James Waston Wins Norris Lake FLW Tour Invitational
Watson had never been to Norris prior to his arrival for practice. Some information he'd gotten a couple of months earlier from a semi-local named Joe Lee, whom he'd become acquainted with through the now-defunct PAA Tournament Series, proved invaluable. "We fished together at Douglas and we kind of fish similarly, and I asked him to grab a Norris map and circle some stuff that I'd like," he said. "He pointed me in the right direction. It wasn't 'fish this bank right here,' it was more just this general area and that general area. "He knew I'd figure it out once I got a look at it, and it worked." He caught two fish on each of the first 2 practice days, then spent the rest of the time throwing baits that either had their cooks covered up or removed. "Both days I had two quality bites and a handful of other bites that really dialed me in. I don't need to catch 17 or 18 pounds in practice to know what I'm going to do - I just need a few key bites to give me those clues. I think a lot of people make the mistake of catching fish in practice that they could use in the tournament." His best action came from an area known as Loyston Sea. The mile-wide stretch is at the site where the town of Loyston sat before the Clinch River was dammed to form Norris in 1936. The key features were silt or mud banks that transitioned to rock, and the juncture had to be flat rather than the severe slopes that surround most of the lake. Big gizzard shad were hanging out there and the bass were feasting on them. "When I'd run my trolling motor, they'd be jumping out of the water like Asian carp," he said of the baitfish. He could catch the bass, which were holding in 0 to 3 feet of water, with a variety of topwater offerings.
Competition:
Watson relied on three key stretches of bank on days 1 and 2. "Those places actually reloaded better than the Ozark lakes do," he said. "I ran new water every day, but all 3 days I cycled back through my best areas." He averaged nearly 13 1/2 pounds through the first 2 days and had a 1 1/2-pound lead when the field was cut to the Top 20 for day 3. He caught a quality smallmouth on a spinnerbait early in the final round from a place he'd visited in practice, but the remainder of the day was a struggle. With his best areas seemingly having dried up, he ran to a big bay up the Clinch and boated three run-of-the-mill keeper largemouths. He later learned that the bay had been fished hard by three other competitors who made the Top 20. With 10 minutes remaining in the day, he had 9 pounds in his livewell - an amount that he was certain would not be sufficient to win. He then caught two more largemouths on a River2Sea Whopper Plopper that improved his total by just a couple ounces each, but it was enough to hold off Lambert.
Winning Pattern:
Watson said he made super-long casts with his topwater baits in order not to spook the extremely shallow fish.
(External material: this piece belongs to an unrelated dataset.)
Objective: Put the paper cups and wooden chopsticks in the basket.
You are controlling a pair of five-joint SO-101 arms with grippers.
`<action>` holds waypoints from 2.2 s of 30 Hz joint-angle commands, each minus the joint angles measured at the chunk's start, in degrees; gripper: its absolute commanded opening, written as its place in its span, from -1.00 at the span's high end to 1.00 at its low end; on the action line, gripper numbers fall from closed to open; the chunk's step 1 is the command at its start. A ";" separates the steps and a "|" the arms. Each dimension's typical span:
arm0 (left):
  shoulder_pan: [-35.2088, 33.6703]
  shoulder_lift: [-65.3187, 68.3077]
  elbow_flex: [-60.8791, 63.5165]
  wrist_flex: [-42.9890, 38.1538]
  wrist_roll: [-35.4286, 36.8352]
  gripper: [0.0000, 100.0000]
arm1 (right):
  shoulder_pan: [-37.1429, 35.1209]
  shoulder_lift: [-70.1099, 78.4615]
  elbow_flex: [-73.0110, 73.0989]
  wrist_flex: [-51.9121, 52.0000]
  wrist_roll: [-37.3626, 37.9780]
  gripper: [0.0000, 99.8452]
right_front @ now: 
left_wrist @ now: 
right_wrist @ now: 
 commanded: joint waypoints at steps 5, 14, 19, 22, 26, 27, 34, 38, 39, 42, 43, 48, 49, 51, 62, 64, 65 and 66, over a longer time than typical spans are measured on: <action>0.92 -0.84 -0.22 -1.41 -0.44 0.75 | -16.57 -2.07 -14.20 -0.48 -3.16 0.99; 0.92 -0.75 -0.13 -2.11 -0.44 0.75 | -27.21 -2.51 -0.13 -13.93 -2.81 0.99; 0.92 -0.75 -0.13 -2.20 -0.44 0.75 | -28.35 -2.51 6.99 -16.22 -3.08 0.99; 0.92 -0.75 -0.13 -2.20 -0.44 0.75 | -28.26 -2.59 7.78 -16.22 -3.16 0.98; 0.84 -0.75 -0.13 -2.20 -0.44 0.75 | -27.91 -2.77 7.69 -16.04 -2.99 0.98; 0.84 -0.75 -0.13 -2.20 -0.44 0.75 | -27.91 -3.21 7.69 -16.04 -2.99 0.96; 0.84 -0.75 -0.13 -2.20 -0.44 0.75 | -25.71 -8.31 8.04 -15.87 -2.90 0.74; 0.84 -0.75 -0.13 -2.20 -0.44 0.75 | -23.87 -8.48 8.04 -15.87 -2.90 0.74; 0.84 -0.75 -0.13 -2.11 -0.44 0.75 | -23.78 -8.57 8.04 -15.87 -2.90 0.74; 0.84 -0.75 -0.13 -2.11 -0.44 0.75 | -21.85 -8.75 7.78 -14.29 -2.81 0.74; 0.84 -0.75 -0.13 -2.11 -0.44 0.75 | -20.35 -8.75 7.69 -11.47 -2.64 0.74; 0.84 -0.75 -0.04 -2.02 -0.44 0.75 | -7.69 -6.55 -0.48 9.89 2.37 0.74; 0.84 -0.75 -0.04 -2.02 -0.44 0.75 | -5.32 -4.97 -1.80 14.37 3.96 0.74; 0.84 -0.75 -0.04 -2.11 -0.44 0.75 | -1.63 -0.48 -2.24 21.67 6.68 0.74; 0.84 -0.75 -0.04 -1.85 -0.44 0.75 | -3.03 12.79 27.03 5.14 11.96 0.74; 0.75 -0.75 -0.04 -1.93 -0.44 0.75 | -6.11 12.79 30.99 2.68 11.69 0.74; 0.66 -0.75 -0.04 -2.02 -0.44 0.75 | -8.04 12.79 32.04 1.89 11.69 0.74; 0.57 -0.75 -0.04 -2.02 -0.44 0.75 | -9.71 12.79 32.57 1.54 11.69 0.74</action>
He also downsized his braided line from 65-pound to 50 for the same reason. "That worked because I didn't have a bunch of obstacles in the water," he said of his line-size reduction, "but I did break off with braid for the first time ever on some zebra mussels." He caught a couple of weigh-in fish flipping boat docks and a couple on a Spook-style River2Sea Bubble Walker.
Winning Gear:
Topwater gear: 7'10" heavy-action Waft Fishing rod, casting reel (7:1 ratio), 50-pound Maxima braided line, River2Sea Whopper Plopper (loon). The Whopper Plopper accounted for eight of the 15 fish he took to the scale. Several others were enticed by a War Eagle Buzz Toad with a Luck-E-Strike Frantic Frog trailer (black). The spinnerbait he used to catch the key smallmouth early on day 3 was a 3/8-ounce Luck-E-Strike Rick Clunn Trickster with a gray skirt.
Main factor: "Just dialing into the type of stuff I needed to be looking for."
Performance edge: "Some people might think that 7'10" Waft rod was overkill for what I was doing. I'm always open to criticism and becoming better, but I think I've got the right rod, reel and line setup for the Whopper Plopper and the Buzz Toad."